Certains de ces jeunes devront composer avec des problèmes de santé pendant une longue période, rappelle-t-elle, ce qui rend cette pénurie d’aide et d’information, qu’elle soit réelle ou perçue, d’autant plus inquiétante, ajoute-t-elle.

Face à cette situation, les jeunes se rabattent sur leurs propres expériences, ou encore sur ce qu’ils trouvent en ligne, pour apprendre à gérer leur médication.

«Ils vont sur YouTube et ils regardent des vidéos de ce que c’est que de prendre des opioïdes, a dit Mme Nairn. Ils obtiennent beaucoup d’informations par le biais de ces canaux.»

Et si, en théorie, les jeunes ont accès à des médecins et à des infirmières qui pourraient répondre à leurs questions, il devient rapidement évident qu’ils n’y font pas appel ― possiblement parce que les échanges avec les professionnels de la santé se font presque toujours en présence d’un parent ou d’un tuteur et que les jeunes n’ont pas vraiment l’impression de faire partie de la conversation.

Les jeunes qui ont participé à l’étude ont aussi mentionné se sentir doublement stigmatisés, autant par leur problème de santé que par leur consommation d’opioïdes.

«Une de leurs principales suggestions était de travailler à éliminer la stigmatisation qui entoure la prise d’opioïdes», a dit Mme Nairn.

Utilisation problématique

Les données colligées dans le cadre de cette étude ne permettent pas de conclure que les jeunes qui se sentent ainsi laissés à eux-mêmes présenteront un risque plus élevé d’une utilisation problématique des opioïdes.

Cela étant dit, a souligné Mme Nairn, des études précédentes ont démontré qu’une seule dose d’opioïdes augmente le risque futur de dépendance et de surdose.

«Il est possible que le manque d’information et d’éducation» vienne aggraver la situation, a-t-elle admis.

L’utilisation problématique des opioïdes fait néanmoins des ravages chez les jeunes. Entre 2000 et 2015, on a constaté dans certaines provinces un bond des décès liés aux opioïdes chez les 15 à 24 ans. Puis, entre 2013 et 2017, ce sont chez les jeunes adultes de 25 à 44 ans et les jeunes de 15 à 24 ans que les taux d’intoxication aux opioïdes ont augmenté le plus rapidement.

Récemment, une étude ontarienne a montré que les taux de surdoses d’opioïdes chez les moins de 35 ans ont augmenté de 320 % au cours des périodes initiales de la pandémie en 2020.

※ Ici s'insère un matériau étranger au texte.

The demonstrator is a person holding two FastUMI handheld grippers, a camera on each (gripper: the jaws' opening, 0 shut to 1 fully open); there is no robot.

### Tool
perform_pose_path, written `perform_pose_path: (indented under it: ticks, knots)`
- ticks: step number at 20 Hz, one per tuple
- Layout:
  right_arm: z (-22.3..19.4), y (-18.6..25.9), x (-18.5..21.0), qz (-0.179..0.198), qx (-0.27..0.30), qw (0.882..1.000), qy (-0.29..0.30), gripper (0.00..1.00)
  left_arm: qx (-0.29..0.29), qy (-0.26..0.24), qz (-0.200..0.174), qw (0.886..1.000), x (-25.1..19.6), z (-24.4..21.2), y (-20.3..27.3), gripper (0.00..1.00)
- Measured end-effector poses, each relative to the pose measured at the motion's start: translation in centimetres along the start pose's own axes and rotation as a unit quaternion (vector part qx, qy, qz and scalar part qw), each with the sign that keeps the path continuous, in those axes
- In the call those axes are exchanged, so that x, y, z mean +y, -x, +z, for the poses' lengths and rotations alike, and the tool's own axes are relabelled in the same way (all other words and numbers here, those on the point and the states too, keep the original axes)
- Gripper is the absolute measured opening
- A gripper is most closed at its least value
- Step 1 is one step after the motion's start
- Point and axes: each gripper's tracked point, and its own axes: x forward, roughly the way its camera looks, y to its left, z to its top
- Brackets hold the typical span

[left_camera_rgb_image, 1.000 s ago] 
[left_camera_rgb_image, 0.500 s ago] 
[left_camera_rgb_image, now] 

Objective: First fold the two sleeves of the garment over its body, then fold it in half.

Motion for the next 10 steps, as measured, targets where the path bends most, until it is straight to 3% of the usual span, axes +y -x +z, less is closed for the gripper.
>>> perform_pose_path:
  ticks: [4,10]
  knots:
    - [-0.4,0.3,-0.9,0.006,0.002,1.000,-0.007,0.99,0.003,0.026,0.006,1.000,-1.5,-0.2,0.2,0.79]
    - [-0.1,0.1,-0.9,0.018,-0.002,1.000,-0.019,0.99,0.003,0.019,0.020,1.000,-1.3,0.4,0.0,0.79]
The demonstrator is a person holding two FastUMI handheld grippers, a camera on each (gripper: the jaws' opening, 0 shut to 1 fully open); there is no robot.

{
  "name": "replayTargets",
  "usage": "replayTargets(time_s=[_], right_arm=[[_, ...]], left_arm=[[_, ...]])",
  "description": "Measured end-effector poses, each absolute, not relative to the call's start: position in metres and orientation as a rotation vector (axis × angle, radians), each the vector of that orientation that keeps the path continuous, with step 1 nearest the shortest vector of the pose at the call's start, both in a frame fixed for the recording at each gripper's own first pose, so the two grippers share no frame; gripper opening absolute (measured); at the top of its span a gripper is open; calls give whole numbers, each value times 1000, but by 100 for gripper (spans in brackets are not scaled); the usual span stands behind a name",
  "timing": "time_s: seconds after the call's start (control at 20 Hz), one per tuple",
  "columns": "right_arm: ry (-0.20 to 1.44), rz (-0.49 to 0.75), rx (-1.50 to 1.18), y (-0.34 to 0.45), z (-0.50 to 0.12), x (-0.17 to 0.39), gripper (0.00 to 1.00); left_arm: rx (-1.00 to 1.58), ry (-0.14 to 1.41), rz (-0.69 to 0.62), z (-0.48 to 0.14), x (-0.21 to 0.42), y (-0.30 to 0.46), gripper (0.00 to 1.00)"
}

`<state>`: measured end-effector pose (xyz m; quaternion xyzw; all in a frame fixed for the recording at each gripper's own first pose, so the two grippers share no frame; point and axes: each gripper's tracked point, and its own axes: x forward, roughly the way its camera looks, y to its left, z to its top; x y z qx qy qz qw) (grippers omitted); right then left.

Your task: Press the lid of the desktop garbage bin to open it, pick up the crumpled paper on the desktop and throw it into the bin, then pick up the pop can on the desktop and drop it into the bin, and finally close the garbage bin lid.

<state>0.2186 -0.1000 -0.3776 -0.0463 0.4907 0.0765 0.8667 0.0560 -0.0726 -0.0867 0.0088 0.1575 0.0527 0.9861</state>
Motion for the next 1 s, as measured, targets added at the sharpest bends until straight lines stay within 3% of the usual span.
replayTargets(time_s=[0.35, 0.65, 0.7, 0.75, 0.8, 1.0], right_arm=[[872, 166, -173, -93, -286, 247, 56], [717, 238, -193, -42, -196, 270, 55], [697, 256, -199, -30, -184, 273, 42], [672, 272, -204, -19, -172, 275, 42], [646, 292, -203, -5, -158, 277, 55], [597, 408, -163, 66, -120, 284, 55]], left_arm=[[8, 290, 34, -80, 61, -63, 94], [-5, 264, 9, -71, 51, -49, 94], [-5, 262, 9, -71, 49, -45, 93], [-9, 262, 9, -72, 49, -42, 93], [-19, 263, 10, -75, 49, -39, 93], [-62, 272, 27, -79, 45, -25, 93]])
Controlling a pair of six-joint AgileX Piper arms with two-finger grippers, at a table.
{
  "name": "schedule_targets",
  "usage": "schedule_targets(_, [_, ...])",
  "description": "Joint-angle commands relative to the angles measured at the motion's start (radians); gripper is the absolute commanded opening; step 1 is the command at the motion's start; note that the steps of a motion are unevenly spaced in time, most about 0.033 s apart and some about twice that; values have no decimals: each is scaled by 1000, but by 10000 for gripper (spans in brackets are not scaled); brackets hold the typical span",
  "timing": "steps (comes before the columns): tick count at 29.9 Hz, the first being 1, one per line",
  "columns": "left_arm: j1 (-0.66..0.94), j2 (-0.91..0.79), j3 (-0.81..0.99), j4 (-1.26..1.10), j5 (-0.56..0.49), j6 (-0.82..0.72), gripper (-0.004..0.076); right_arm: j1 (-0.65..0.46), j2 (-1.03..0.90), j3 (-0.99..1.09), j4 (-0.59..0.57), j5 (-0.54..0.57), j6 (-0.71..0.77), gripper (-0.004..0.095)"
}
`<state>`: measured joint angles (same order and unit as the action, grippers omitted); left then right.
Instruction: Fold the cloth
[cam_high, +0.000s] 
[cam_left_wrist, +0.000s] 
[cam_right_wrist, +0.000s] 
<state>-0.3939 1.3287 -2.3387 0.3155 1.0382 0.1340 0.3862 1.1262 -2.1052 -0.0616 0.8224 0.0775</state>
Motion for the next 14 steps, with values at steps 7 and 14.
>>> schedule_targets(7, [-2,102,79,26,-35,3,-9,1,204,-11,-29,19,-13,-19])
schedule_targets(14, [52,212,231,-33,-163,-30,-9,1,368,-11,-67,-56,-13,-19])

Pourtant, ont constaté les chercheurs, plusieurs des mesures prises pour lutter contre la consommation problématique d’opioïdes au Canada sont destinées aux adultes et aux hommes, possiblement parce que, jusqu’au milieu des années 2000, les données épidémiologiques semblaient indiquer que la consommation d’opioïdes était un problème qui touchait principalement les adultes toxicomanes.

La disponibilité, l’accès et la pertinence des services pour les jeunes restent quant à eux limités.

«On a besoin d’une nouvelle approche, a conclu Mme Nairn. Pour réduire les risques associés à l’utilisation des opioïdes de prescription, et on sait qu’ils existent, il faut impliquer les jeunes dans le développement d’interventions dans le domaine de la santé publique, comme c’est arrivé avec les adultes.»

Le programme de recherche a été dirigé par Patricia Conrod, qui est chercheuse au Centre de recherche du CHU Sainte-Justine et professeure titulaire au département de psychiatrie et d’addictologie de l’Université de Montréal, et par Sherry Stewart, qui est professeure au département de psychiatrie de l’Université Dalhousie.

Ces études ont fait l’objet d’un numéro supplémentaire dans l’édition de juin 2022 du Canadian Journal of Addiction.